GPT-doctor: Customizing Large Language Models for Medical Consultation

The advent of Large Language Models (LLMs) has ushered in a new era for design science in Information Systems, demanding a paradigm shift in tailoring LLMs design for business contexts. This paper proposes a novel framework to customize LLMs for general business contexts that aims to achieve three fundamental objectives simultaneously: (1) aligning conversational patterns, (2) integrating in-depth domain knowledge, and (3) embodying the soft skills and core principles. We design methodologies to combine domain-specific theory with Supervised Fine Tuning (SFT) in LLMs. We instantiate our proposed framework in the context of medical consultation, creating a GPT-doctor model. Specifically, we construct a comprehensive dataset for SFT by collecting large volume of real doctors consultation records from a leading online medical consultation platform and medical knowledge from professional databases. Additionally, drawing on medical theory, we identify three soft skills and core principles of human doctors including professionalism, explainability, and emotional support, and design approaches to integrate these skills into LLMs. We demonstrate the feasibility and performance of our proposed framework using online experiments with real patients as well as evaluation by domain experts and real consumers. Results demonstrate that fine-tuned GPT-doctor performs on par with human doctors across multiple metrics including medical expertise and consumer preference. Finally, we unravel the black box and examine the sources of model performance improvement from the perspectives of horizontal conversation pattern alignment and vertical medical knowledge evolution. Our proposed framework offers step-by-step principles and guidance for customizing LLMs for real-world business problems.

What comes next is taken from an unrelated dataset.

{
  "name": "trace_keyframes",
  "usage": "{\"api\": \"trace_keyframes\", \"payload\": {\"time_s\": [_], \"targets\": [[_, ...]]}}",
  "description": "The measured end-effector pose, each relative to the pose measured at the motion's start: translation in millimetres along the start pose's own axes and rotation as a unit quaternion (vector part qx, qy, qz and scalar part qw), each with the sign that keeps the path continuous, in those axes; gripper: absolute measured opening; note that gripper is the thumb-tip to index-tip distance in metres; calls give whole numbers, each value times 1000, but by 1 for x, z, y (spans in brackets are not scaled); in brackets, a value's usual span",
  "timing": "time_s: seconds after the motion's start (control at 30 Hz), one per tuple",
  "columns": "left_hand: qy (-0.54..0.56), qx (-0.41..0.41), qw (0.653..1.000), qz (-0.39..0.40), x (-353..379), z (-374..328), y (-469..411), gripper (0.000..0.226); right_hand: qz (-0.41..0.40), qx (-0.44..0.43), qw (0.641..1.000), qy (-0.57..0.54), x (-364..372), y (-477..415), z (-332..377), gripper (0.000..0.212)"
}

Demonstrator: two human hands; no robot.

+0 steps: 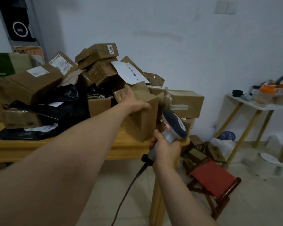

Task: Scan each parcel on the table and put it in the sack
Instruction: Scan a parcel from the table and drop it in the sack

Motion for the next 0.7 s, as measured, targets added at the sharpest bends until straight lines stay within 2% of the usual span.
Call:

翻译：大型语言模型（LLMs）的出现为信息系统中的设计科学开启了新纪元，要求我们在为商业场景定制LLMs时实现范式转变。本文提出了一种面向通用商业场景的LLMs定制框架，旨在同时实现三个基本目标：（1）对话模式对齐，（2）深度领域知识整合，以及（3）软技能与核心原则的体现。我们设计了将领域特定理论与LLMs的监督微调（SFT）相结合的方法。在医疗咨询场景中实例化所提框架，构建了GPT-doctor模型。具体而言，通过从主流在线医疗咨询平台收集大量真实医生咨询记录，并从专业数据库获取医学知识，构建了用于SFT的综合数据集。此外，基于医学理论，我们识别了人类医生的三项软技能与核心原则——专业性、可解释性和情感支持，并设计了将这些技能融入LLMs的方法。通过真实患者在线实验、领域专家及真实消费者评估，验证了所提框架的可行性与性能。结果表明，经过微调的GPT-doctor在医疗专业性与消费者偏好等多维度指标上达到与人类医生相当的水平。最后，我们揭开了黑箱，从水平对话模式对齐与垂直医学知识演化两个视角，解析了模型性能提升的根源。本框架为针对真实商业问题定制LLMs提供了循序渐进的准则与指导。